### Your goal
Look through the data below. Pick out the lines holding the string "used".

--- Provided material Enclosed Below ---

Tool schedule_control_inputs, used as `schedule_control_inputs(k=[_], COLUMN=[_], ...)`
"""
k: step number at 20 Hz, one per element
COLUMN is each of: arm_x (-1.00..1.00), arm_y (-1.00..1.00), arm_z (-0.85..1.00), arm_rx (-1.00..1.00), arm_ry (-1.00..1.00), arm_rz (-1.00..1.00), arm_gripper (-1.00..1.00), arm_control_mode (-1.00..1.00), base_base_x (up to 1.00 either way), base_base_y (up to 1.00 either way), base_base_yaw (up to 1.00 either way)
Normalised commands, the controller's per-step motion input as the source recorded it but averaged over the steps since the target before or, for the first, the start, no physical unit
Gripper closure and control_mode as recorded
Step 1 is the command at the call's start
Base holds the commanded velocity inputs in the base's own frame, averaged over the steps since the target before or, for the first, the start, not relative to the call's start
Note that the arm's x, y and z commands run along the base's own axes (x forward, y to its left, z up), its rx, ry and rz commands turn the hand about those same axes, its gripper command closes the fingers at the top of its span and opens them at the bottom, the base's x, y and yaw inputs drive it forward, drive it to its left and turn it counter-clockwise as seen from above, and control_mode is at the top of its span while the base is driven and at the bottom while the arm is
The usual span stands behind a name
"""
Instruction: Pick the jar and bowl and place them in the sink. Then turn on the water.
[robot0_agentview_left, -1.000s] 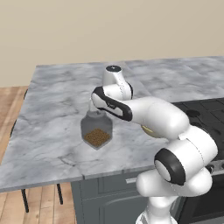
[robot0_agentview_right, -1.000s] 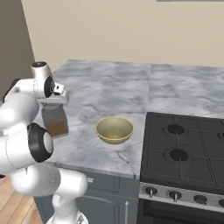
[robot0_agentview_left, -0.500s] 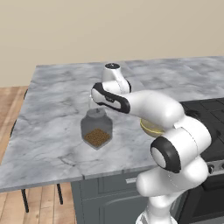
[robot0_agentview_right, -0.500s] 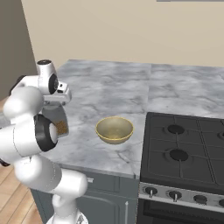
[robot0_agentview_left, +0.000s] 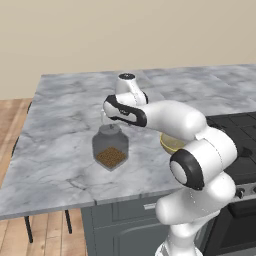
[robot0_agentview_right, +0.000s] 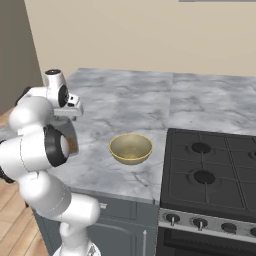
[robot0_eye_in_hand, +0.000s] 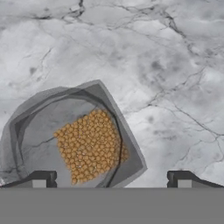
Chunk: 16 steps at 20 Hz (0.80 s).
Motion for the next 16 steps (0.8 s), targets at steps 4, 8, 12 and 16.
schedule_control_inputs(k=[4,8,12,16], arm_x=[0.11,0.07,0.07,0.11], arm_y=[0.0,0.0,0.0,0.0], arm_z=[-0.15,-0.19,-0.16,-0.11], arm_rx=[-0.02,-0.07,-0.05,-0.04], arm_ry=[0.0,0.0,0.0,0.0], arm_rz=[0.0,0.0,0.0,0.0], arm_gripper=[-1.0,-1.0,-1.0,-1.0], arm_control_mode=[-1.0,-1.0,-1.0,-1.0], base_base_x=[0.0,0.0,0.0,0.0], base_base_y=[0.0,0.0,0.0,0.0], base_base_yaw=[0.0,0.0,0.0,0.0])
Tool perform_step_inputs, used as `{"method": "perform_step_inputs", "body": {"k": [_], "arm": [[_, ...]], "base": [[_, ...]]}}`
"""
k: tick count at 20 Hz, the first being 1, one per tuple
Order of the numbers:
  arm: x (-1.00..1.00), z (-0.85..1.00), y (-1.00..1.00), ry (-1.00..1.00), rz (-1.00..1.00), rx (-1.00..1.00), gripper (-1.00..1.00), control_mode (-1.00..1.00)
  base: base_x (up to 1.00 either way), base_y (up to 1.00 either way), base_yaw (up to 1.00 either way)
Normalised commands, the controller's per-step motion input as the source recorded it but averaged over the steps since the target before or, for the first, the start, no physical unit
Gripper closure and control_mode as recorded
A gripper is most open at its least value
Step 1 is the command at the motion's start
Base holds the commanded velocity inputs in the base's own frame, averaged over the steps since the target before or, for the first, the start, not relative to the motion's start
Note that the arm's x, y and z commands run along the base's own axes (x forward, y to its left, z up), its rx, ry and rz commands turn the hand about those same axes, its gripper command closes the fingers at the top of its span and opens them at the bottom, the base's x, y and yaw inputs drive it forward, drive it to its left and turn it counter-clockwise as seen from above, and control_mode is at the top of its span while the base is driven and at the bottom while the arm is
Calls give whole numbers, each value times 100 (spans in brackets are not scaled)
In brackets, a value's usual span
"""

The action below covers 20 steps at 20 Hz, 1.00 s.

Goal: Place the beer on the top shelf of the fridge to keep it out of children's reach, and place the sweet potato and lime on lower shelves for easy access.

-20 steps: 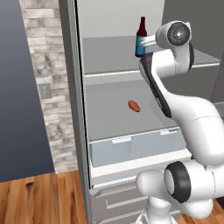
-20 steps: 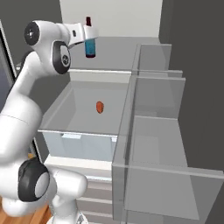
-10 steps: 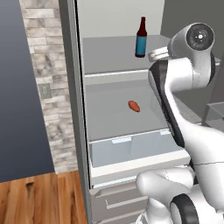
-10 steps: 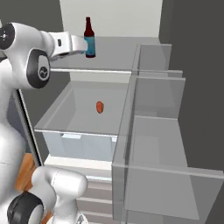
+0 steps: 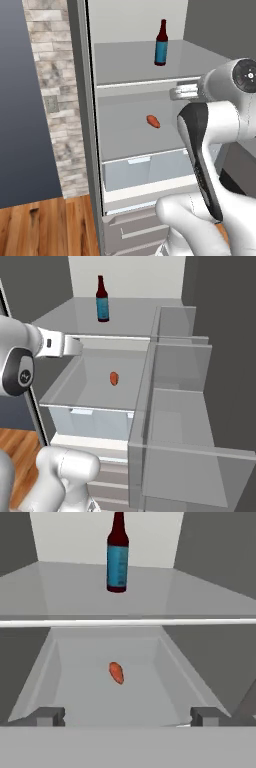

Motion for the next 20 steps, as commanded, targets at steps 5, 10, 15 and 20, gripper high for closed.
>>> {"method": "perform_step_inputs", "body": {"k": [5,10,15,20], "arm": [[-2,-33,28,0,6,33,-100,-100],[-8,-12,4,5,9,26,-100,-100],[-12,-1,0,8,1,5,-100,-100],[0,0,0,0,0,0,-100,-100]], "base": [[0,0,0],[0,0,0],[0,0,0],[0,0,0]]}}
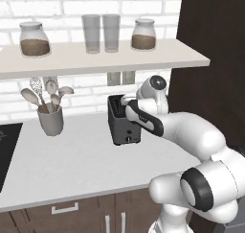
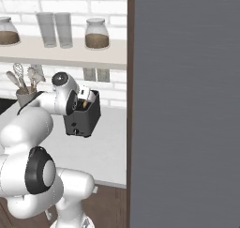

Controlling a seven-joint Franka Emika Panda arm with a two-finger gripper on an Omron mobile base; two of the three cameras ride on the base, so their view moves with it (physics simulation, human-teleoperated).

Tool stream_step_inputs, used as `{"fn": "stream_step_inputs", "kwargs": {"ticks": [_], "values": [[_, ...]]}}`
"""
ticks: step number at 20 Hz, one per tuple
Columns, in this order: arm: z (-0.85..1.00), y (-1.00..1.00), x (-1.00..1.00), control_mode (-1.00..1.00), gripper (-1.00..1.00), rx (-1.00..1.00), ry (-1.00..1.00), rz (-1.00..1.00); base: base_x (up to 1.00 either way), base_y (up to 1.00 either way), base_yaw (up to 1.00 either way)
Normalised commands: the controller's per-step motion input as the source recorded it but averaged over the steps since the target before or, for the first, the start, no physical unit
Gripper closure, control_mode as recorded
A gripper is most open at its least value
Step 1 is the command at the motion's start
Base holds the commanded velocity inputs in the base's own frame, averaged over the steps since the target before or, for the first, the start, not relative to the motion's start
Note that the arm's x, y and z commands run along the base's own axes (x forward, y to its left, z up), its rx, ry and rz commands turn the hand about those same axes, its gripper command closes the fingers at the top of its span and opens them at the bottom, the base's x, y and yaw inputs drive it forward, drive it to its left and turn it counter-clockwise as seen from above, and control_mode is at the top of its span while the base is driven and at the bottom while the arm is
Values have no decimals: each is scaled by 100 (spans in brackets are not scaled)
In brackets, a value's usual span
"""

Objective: Start the toaster. Once the lever pops up, take the bread to the plate on the dining counter.

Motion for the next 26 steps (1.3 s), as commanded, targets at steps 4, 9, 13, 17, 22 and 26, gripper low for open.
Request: {"fn": "stream_step_inputs", "kwargs": {"ticks": [4,9,13,17,22,26], "values": [[0,0,0,-100,-100,0,0,0,0,0,0],[0,0,0,-100,-100,0,0,0,0,0,0],[0,0,0,-100,-100,0,0,0,0,0,0],[0,0,0,-100,-100,0,0,0,0,0,0],[0,0,0,-100,-100,0,0,0,0,0,0],[0,0,0,-100,-100,0,0,0,0,0,0]]}}
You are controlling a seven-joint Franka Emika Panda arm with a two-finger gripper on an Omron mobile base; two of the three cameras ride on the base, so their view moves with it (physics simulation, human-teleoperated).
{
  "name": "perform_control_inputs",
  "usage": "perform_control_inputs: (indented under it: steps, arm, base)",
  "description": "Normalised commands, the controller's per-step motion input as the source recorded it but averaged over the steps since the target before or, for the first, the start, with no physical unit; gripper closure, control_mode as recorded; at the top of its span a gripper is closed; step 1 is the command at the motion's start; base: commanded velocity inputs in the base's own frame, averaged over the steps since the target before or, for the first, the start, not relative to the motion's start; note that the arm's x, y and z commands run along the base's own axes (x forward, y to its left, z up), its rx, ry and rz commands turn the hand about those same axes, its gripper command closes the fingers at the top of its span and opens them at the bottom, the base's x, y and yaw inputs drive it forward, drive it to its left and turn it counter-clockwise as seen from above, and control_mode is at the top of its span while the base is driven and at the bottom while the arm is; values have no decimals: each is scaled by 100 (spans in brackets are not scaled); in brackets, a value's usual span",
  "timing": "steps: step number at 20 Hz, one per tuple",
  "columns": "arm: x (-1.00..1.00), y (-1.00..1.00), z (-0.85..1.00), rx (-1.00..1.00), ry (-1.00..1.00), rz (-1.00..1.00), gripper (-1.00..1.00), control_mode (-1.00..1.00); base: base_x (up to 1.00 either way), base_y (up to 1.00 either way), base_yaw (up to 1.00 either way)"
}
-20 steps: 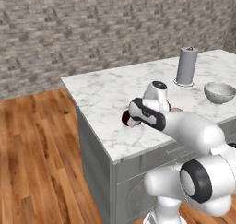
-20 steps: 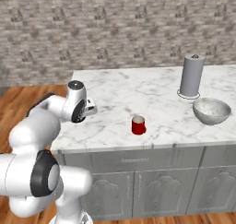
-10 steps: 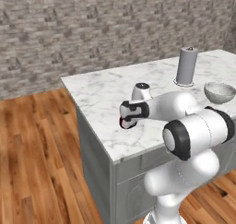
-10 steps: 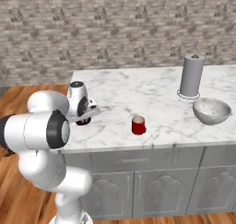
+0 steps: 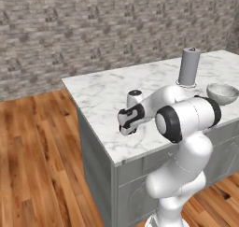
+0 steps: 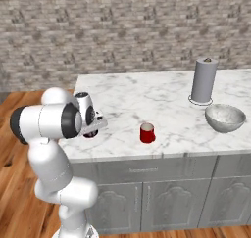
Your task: Clear the mugs and bowl far away from the sink.
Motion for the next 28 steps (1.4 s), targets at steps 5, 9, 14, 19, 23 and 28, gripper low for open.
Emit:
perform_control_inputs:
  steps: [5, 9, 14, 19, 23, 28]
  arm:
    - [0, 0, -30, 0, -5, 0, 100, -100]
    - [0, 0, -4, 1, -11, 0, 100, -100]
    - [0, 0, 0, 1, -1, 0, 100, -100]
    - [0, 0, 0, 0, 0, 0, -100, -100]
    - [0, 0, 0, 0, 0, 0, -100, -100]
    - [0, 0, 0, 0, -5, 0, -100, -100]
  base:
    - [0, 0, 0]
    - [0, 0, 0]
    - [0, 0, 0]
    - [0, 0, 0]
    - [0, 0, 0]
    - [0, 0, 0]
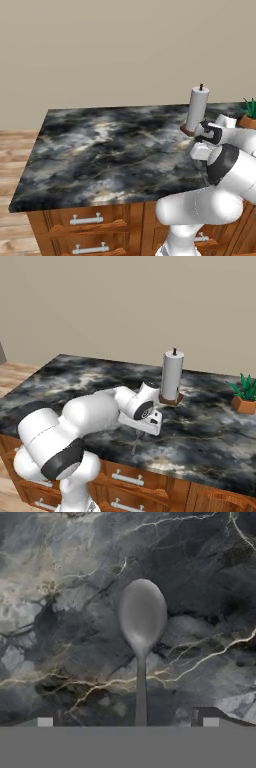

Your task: Organize the utensils by type. Pick up the wooden spoons from the counter and place them in the open cabinet. Then pick up the metallic utensils from the counter and place them in the open drawer.

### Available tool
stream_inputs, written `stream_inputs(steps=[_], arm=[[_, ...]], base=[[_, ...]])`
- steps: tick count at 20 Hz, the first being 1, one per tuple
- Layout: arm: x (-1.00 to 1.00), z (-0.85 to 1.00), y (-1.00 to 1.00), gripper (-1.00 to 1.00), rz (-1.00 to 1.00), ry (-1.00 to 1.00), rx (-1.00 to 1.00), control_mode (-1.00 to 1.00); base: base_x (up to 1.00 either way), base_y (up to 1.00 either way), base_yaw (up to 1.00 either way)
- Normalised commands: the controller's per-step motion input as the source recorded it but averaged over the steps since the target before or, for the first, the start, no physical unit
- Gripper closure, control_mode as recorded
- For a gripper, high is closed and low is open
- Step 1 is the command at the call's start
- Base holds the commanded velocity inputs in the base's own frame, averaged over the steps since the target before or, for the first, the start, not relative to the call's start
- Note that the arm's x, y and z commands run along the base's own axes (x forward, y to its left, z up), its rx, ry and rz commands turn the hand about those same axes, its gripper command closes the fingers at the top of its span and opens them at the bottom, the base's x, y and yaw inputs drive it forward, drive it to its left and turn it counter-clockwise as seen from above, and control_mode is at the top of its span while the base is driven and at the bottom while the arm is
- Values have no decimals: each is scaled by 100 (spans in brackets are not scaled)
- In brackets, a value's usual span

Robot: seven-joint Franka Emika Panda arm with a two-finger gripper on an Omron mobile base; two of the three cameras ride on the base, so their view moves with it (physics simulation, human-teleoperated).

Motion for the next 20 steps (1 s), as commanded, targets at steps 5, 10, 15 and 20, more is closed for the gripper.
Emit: stream_inputs(steps=[5, 10, 15, 20], arm=[[34, -50, -6, -100, 0, 10, 0, -100], [20, -46, 0, -100, 1, 11, -2, -100], [1, -34, -6, -100, 4, 2, 0, -100], [0, -31, -8, -100, 3, 0, 0, -100]], base=[[0, 0, 0], [0, 0, 0], [0, 0, 0], [0, 0, 0]])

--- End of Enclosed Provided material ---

### Task result
Tool schedule_control_inputs, used as `schedule_control_inputs(k=[_], COLUMN=[_], ...)`
Tool perform_step_inputs, used as `{"method": "perform_step_inputs", "body": {"k": [_], "arm": [[_, ...]], "base": [[_, ...]]}}`
Tool stream_step_inputs, used as `{"fn": "stream_step_inputs", "kwargs": {"ticks": [_], "values": [[_, ...]]}}`

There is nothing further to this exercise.